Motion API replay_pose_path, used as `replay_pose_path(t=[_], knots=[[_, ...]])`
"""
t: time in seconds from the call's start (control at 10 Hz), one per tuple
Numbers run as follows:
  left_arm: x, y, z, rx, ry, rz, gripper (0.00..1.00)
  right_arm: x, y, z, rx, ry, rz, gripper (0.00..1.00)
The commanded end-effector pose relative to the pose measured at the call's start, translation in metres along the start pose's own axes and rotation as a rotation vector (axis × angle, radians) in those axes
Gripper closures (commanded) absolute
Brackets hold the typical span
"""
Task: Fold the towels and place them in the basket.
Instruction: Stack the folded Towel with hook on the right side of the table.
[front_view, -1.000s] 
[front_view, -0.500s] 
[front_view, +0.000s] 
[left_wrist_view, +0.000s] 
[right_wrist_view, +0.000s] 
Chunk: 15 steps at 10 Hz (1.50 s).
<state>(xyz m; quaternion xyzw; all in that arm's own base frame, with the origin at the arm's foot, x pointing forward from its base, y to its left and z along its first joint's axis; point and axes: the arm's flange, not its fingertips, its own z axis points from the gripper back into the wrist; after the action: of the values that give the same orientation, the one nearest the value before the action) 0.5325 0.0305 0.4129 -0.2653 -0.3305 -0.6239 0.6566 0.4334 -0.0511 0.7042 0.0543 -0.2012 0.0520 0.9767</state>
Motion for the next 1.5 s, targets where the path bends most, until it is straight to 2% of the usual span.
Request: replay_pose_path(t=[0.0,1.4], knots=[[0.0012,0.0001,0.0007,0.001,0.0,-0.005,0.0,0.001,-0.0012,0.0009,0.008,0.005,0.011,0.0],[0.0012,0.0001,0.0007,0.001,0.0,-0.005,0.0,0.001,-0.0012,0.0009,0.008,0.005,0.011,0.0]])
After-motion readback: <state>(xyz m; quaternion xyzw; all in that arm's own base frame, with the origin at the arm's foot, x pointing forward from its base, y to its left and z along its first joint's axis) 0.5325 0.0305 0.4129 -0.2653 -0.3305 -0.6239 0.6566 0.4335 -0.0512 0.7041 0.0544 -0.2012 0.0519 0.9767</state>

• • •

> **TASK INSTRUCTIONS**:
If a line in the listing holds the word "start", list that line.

> **REPLY TO THE EXERCISE**:
t: time in seconds from the call's start (control at 10 Hz), one per tuple
The commanded end-effector pose relative to the pose measured at the call's start, translation in metres along the start pose's own axes and rotation as a rotation vector (axis × angle, radians) in those axes

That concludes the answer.